* _Problem_:
Return, from the material below, each line in which the word "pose" is present.

* _Available data_:
+ + + + + + +

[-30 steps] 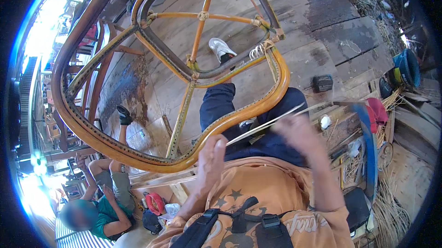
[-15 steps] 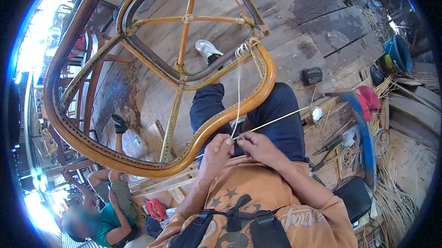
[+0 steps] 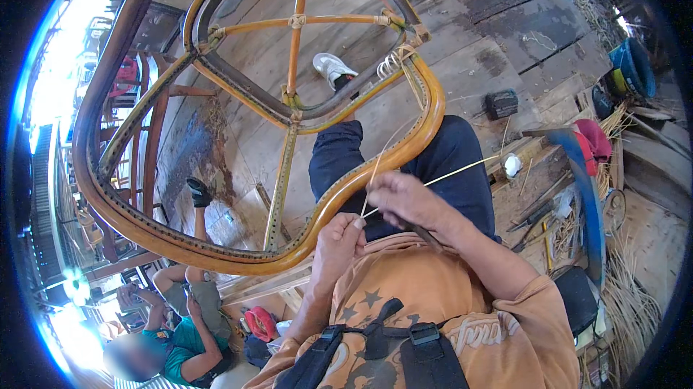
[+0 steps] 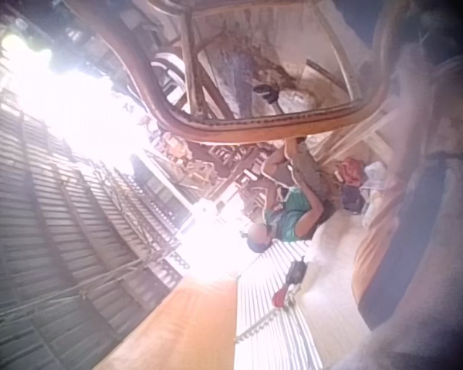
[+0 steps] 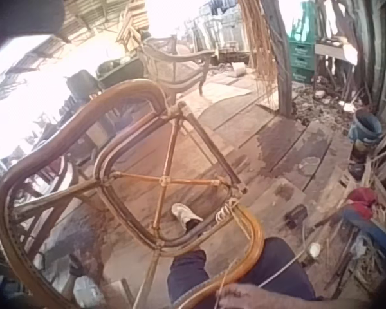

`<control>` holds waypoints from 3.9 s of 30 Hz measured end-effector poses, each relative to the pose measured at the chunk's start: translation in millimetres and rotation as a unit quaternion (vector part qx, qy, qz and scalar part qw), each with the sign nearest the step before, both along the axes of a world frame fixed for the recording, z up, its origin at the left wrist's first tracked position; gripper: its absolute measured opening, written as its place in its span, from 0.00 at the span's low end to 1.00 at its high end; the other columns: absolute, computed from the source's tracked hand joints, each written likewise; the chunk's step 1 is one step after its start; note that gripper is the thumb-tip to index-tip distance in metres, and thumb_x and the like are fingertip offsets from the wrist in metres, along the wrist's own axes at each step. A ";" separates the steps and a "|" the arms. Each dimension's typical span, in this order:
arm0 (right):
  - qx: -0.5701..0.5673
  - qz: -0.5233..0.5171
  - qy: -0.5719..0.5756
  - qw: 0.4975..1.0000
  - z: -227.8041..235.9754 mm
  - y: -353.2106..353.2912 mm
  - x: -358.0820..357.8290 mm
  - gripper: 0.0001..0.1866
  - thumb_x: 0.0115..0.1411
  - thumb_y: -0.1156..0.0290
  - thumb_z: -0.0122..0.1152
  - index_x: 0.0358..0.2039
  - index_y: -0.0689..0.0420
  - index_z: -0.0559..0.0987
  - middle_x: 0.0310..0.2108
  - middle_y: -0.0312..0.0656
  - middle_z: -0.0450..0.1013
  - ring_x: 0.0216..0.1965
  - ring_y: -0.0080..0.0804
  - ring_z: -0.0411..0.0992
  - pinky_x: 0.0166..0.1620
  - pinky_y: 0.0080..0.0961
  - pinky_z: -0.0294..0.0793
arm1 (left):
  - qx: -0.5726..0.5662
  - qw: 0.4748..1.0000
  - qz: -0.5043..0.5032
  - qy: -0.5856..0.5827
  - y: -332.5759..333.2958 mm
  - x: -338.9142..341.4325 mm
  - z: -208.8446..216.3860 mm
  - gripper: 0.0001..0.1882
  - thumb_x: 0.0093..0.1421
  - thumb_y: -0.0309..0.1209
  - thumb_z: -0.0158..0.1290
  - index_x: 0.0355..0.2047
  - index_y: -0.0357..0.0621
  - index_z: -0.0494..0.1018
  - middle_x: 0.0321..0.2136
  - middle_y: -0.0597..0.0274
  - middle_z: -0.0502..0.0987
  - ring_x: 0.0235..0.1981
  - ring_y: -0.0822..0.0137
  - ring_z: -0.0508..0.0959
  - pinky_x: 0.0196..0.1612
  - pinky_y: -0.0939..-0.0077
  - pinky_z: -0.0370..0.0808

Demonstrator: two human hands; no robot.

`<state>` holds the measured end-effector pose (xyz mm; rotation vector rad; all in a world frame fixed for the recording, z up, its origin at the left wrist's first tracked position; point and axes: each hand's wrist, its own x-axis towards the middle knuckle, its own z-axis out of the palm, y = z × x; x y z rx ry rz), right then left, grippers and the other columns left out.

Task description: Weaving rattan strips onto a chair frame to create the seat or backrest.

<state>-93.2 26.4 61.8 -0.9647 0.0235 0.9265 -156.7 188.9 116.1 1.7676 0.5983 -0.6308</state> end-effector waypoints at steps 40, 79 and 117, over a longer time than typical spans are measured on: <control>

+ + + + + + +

* _Exercise solution_:
`<control>` holds waypoints from 3.9 s of 30 Hz measured end-effector poses, each relative to the pose measured at the chunk's start: translation in millimetres and rotation as a unit quaternion (vector part qx, qy, qz and scalar part qw), each with the sign nearest the step before, both along the axes of a world frame fixed for the recording, z up, its origin at the left wrist's first tracked position; gripper: its absolute measured opening, written as its place in its span, from 0.00 at the span's low end to 1.00 at its high end; the other columns: absolute, computed from the source's tracked hand joints, each written likewise; the chunk's step 1 is one step after its start; note that gripper is the thumb-tip to index-tip distance in metres, and thumb_x and the like are fingertip offsets from the wrist in metres, along the wrist's own axes at each step. A ";" separates the steps and a "|" the arms. Each dimension's typical span, in this order:
`<state>` holds the measured end-effector pose (xyz mm; rotation vector rad; all in a world frame fixed for the recording, z up, its origin at the left wrist's first tracked position; point and axes: each hand's wrist, its own x-axis towards the middle knuckle, its own z-axis out of the palm, y = z × x; x y z rx ry rz), right then left, grippers and the other columns left out.

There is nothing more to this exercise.